きちんとした神名があるのだが長くて覚えにくく、秀吉から一文字取って暖吉と呼んでいる。
梳の長い講義をようやく終えた朝食後。
廊下の向こうから掛けてくる勢いそのままにぎゅっと腰元に抱きつく小さな子供をうぐっと小さな呻きを漏らしながら受け止めた。
「暖吉は今日も元気だね………ふぁ……」
「まだ眠いのか?お嬢は昔から寝坊助だからな。それより畑から野菜とってきてってばばが言ってた。行こ!」
子供の姿をしているが彼も神様、ずっと昔から存在している。
昔から、とはそのままの意味合いなのだろうが彼が言うと何だか不自然さを感じざるを得ない。

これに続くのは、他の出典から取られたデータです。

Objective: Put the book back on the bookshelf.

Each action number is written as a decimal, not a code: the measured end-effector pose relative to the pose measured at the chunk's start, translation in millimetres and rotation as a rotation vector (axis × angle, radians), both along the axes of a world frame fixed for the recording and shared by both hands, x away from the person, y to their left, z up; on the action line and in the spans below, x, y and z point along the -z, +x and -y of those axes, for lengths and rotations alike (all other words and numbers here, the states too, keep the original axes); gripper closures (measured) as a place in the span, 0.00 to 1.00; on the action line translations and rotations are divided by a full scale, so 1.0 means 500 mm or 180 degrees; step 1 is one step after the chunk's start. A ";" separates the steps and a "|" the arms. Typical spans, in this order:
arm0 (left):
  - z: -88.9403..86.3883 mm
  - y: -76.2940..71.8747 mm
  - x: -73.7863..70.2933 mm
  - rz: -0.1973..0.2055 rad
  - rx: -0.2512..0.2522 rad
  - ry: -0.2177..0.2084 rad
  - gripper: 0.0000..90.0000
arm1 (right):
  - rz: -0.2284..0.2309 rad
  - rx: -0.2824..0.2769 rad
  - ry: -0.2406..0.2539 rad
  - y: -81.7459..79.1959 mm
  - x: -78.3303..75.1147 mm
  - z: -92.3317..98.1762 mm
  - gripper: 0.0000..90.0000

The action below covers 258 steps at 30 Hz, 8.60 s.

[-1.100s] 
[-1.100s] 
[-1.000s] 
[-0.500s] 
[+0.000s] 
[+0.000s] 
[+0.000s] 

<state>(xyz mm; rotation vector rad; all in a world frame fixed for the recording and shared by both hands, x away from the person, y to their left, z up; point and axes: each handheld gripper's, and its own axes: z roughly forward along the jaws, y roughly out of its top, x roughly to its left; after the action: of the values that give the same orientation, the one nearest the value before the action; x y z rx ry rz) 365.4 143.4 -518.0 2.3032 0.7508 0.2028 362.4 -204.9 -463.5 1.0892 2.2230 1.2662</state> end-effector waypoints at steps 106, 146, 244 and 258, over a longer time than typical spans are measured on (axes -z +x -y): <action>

「春眠暁を覚えずっていうでしょ?それに今日はポカポカ暖かいから」
「なんでもいいが、早く行くぞ!」
早く早くと口を尖らせ手を引かれ玄関まで来ると、ほら、と懐から普段はいているサンダルを差し出した。
今日も程よく温めてくれていたらしい。
いつもありがとうと頭を撫でると、笑窪を作り得意げに笑う。
しかし申し訳ないが、サンダルでは畑には入れない。
「暖吉ごめん……悪いけど、今日はサンダルじゃない」
「えっ!………そか」
「((だってサンダルで畑に入ったら足汚れるじゃん?その足で家に上がったら間違いなく怒られるじゃん!))」
それでも子供の姿でそんな露骨に落ち込まれたら良心が痛む。
「…………あー、やっぱり履こうかな!足は洗えばいいんだから。ね?」
途端にぱぁっと表情を輝かせる可愛い神様と手を繋ぎ、畑への道を歩き出す。
キュッと握られた小さな手の温もりに、私の心をほっこりさせた。
外の水道から流れくる冷たい雪解け水で泥まみれの足を洗っている最中、私は気づく。
畑の近くで長靴に履き変えれば良かったのだと。
まあ、いっかと思わせたのはやはり、両手いっぱいの野菜を抱えた彼の笑顔だった。